Fig. 1 (a) Schematic and (b) micrographs of parallel injuries made by hydrodynamic flow-focusing of trypsin–EDTA within a monolayer of alveolar cells. Alveolar monolayers exposed to (c) pepsin–HCl, and (d) trypsin–EDTA, reveal clear morphological differences between the two wounding agents. Figure adapted with permission from Felder et al.³

While this two-phase microfluidic wounding assay focuses on wounds at the multicellular scale, a recent discovery by Casares et al. in Nature Materials indicates that epithelial wounding can also occur at the sub-cellular level for cells cultured on physiologically-relevant porous hydrogel matrices.⁶ Lung epithelial sheets function under challenging mechanical conditions involving repeated cyclic stretch. At high strains, cracks can form in the epithelium, presumably when epithelial tension reaches the stress fracture limit.⁷ In a series of well-designed experiments, Casares et al. demonstrate that these fractures are not caused by elevated elastic strains, but instead by transient hydraulic pressures within the hydrogel substrates. Epithelial islands expressing fluorescently-labelled filamentous actin were micropatterned onto hydrogels attached to stretchable elastomeric membranes (Fig. 2). This culture system was placed under homogeneous biaxial stretch, and cracks characterized by discontinuities in cortical actin formed only when substrate tension was released.
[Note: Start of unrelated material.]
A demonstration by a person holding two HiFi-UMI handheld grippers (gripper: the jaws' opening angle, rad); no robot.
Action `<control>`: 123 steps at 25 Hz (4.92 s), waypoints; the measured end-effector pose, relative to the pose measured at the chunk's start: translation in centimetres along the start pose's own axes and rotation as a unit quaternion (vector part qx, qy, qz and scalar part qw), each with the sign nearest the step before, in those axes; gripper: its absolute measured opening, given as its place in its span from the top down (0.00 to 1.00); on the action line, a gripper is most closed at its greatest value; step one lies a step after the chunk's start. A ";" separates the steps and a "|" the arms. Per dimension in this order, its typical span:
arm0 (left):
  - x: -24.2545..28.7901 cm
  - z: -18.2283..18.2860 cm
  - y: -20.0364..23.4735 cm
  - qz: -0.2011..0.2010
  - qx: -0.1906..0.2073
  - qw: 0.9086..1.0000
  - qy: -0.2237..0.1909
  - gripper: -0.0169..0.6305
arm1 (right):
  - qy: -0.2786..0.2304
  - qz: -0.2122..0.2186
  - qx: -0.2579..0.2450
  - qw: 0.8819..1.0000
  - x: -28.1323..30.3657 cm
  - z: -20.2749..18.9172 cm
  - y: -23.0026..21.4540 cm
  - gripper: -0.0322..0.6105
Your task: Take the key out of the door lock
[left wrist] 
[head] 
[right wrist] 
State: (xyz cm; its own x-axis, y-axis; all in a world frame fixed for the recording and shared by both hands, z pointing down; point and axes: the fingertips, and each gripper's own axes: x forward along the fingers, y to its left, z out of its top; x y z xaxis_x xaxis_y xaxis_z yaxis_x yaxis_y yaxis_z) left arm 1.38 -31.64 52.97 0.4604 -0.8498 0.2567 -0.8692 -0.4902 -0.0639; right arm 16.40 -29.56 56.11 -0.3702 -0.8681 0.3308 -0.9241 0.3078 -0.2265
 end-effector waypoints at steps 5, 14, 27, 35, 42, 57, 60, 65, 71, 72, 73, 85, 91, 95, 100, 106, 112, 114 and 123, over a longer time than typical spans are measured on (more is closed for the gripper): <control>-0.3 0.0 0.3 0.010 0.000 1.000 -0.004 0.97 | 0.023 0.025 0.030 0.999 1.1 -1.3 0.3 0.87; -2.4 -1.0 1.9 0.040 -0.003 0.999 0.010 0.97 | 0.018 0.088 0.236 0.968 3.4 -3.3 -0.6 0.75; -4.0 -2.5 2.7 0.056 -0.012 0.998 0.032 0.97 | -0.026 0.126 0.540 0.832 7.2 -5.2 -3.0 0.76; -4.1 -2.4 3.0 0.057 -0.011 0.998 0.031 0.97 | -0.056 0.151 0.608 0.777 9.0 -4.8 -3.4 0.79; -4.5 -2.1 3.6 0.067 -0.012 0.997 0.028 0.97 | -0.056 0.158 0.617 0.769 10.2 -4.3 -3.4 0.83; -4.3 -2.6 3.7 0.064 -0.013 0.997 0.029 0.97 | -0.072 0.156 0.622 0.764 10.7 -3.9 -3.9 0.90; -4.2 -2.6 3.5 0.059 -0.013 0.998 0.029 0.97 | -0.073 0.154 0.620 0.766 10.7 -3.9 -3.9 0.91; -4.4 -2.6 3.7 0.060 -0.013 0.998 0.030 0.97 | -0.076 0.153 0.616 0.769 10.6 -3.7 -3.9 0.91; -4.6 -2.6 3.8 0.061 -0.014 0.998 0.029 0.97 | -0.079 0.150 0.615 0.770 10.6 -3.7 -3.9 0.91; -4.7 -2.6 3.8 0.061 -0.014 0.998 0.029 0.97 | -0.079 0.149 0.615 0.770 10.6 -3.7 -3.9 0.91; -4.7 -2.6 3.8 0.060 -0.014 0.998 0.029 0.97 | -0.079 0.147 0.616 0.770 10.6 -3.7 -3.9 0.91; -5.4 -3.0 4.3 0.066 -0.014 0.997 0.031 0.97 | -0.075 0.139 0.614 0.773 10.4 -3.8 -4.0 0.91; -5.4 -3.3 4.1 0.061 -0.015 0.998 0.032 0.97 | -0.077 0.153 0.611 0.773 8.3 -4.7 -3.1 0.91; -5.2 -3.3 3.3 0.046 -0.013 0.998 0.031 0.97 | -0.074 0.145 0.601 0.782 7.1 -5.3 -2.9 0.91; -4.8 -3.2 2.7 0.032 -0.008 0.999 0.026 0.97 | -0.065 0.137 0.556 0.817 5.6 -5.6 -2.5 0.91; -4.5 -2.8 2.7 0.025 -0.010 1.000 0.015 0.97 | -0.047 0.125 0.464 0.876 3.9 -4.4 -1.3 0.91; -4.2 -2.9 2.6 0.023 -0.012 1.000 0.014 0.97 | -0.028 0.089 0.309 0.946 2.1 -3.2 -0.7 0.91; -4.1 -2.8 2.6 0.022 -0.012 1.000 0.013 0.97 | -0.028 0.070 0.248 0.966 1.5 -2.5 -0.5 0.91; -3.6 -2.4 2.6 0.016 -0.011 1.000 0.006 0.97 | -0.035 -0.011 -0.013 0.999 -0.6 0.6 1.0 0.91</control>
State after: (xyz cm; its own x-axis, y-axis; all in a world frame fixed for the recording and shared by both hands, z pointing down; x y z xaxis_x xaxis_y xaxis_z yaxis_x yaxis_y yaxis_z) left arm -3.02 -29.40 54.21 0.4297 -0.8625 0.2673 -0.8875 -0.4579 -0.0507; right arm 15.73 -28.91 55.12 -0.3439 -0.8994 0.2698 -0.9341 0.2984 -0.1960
Monolayer traction force microscopy confirmed that fissures formed when cellular tensions were lowest, suggesting that stretch-induced epithelial crack formation is not a result of increased tension in the epithelial sheet. Instead, epithelial cracks are associated with flux of the liquid component through the deforming porous hydrogel, and epithelial islands attached to the hydrogels form a boundary that is impermeable to rapid liquid flow. This creates a hydraulic pressure difference that is greatest immediately after releasing a strained hydrogel. Further experiments demonstrate significantly more cracks form on stiff gels than on soft ones, and that crack healing occurs more slowly on thicker gels than on thin ones, consistent with the idea that transient fluid pressures rather than structural deformation can cause epithelial damage. Considering that COPD is characterized by increased thickness and stiffness of the alveolar environment, it now seems likely that in vivo hydraulic pressures are creating an environment in which the epithelium is predisposed to cracking and to undergoing sustained and repeated injury. This new understanding of epithelial fracture mechanics provides a novel way to consider COPD disease progression and demonstrates the importance of using realistic hydrogel-based culture systems, rather than tissue culture plastic or even silicone rubbers.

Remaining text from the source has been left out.